Activity ->
All of the data must be returned exactly as given.

Stored entries
%%
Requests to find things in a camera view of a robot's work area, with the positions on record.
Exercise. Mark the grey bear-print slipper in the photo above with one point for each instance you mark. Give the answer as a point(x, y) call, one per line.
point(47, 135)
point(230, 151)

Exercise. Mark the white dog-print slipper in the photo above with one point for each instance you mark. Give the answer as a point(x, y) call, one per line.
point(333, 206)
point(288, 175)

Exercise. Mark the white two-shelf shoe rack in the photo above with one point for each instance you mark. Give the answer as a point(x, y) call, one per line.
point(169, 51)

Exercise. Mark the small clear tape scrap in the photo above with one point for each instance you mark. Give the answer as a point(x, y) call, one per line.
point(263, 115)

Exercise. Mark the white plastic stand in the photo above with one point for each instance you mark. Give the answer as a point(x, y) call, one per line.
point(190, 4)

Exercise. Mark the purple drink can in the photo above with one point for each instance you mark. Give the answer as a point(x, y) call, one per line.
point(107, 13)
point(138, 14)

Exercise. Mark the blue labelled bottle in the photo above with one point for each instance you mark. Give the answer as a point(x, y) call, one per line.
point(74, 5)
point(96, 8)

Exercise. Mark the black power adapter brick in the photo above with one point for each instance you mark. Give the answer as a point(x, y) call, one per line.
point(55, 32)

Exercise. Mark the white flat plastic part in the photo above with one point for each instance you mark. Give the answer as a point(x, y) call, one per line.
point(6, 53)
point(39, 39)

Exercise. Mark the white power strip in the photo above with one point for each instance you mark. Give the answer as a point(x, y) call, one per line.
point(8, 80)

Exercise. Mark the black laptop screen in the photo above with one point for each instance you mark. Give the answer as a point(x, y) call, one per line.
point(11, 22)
%%
Solution for this exercise ->
Requests to find things in a camera view of a robot's work area, with the positions on record.
Exercise. Mark the grey bear-print slipper in the photo above with one point for each instance you mark. Give the answer as a point(x, y) call, one per line.
point(47, 135)
point(230, 151)

Exercise. Mark the white dog-print slipper in the photo above with one point for each instance you mark. Give the answer as a point(x, y) call, one per line.
point(333, 206)
point(288, 175)

Exercise. Mark the white two-shelf shoe rack in the photo above with one point for each instance you mark. Give the answer as a point(x, y) call, one per line.
point(169, 51)

Exercise. Mark the small clear tape scrap in the photo above with one point for each instance you mark. Give the answer as a point(x, y) call, one per line.
point(263, 115)

Exercise. Mark the white plastic stand in the photo above with one point for each instance you mark. Give the answer as a point(x, y) call, one per line.
point(190, 4)

Exercise. Mark the purple drink can in the photo above with one point for each instance you mark. Give the answer as a point(x, y) call, one per line.
point(107, 13)
point(138, 14)

Exercise. Mark the blue labelled bottle in the photo above with one point for each instance you mark. Give the answer as a point(x, y) call, one per line.
point(74, 5)
point(96, 8)

Exercise. Mark the black power adapter brick in the photo above with one point for each instance you mark. Give the answer as a point(x, y) call, one per line.
point(55, 32)

Exercise. Mark the white flat plastic part in the photo above with one point for each instance you mark. Give the answer as a point(x, y) call, one per line.
point(6, 53)
point(39, 39)

Exercise. Mark the white power strip in the photo above with one point for each instance you mark. Give the answer as a point(x, y) call, one per line.
point(8, 80)

Exercise. Mark the black laptop screen in the photo above with one point for each instance you mark. Give the answer as a point(x, y) call, one per line.
point(11, 22)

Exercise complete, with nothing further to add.